» DATASET EXCERPT

=====

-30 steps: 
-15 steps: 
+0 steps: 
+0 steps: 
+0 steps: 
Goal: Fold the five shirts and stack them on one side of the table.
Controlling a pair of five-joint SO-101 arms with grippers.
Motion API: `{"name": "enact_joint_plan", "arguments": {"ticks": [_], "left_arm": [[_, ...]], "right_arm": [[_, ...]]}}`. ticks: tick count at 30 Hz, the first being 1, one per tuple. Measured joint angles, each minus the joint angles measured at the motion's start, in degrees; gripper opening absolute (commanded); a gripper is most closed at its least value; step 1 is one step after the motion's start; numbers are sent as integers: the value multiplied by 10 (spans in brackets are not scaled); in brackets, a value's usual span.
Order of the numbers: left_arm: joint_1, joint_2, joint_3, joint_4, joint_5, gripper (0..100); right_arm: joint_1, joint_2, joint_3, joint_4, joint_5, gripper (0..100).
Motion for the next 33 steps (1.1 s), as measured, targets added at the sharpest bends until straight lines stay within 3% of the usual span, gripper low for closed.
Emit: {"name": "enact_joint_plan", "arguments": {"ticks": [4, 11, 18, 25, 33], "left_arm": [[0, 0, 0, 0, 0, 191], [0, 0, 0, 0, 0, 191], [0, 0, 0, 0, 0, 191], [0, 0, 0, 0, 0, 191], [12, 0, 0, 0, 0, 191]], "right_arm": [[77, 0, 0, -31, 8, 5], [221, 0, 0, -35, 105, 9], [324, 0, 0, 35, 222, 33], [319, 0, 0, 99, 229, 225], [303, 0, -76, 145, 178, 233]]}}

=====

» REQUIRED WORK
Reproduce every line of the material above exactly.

» WRITTEN ANSWER
-30 steps: 
-15 steps: 
+0 steps: 
+0 steps: 
+0 steps: 
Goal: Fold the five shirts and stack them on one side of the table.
Controlling a pair of five-joint SO-101 arms with grippers.
Motion API: `{"name": "enact_joint_plan", "arguments": {"ticks": [_], "left_arm": [[_, ...]], "right_arm": [[_, ...]]}}`. ticks: tick count at 30 Hz, the first being 1, one per tuple. Measured joint angles, each minus the joint angles measured at the motion's start, in degrees; gripper opening absolute (commanded); a gripper is most closed at its least value; step 1 is one step after the motion's start; numbers are sent as integers: the value multiplied by 10 (spans in brackets are not scaled); in brackets, a value's usual span.
Order of the numbers: left_arm: joint_1, joint_2, joint_3, joint_4, joint_5, gripper (0..100); right_arm: joint_1, joint_2, joint_3, joint_4, joint_5, gripper (0..100).
Motion for the next 33 steps (1.1 s), as measured, targets added at the sharpest bends until straight lines stay within 3% of the usual span, gripper low for closed.
Emit: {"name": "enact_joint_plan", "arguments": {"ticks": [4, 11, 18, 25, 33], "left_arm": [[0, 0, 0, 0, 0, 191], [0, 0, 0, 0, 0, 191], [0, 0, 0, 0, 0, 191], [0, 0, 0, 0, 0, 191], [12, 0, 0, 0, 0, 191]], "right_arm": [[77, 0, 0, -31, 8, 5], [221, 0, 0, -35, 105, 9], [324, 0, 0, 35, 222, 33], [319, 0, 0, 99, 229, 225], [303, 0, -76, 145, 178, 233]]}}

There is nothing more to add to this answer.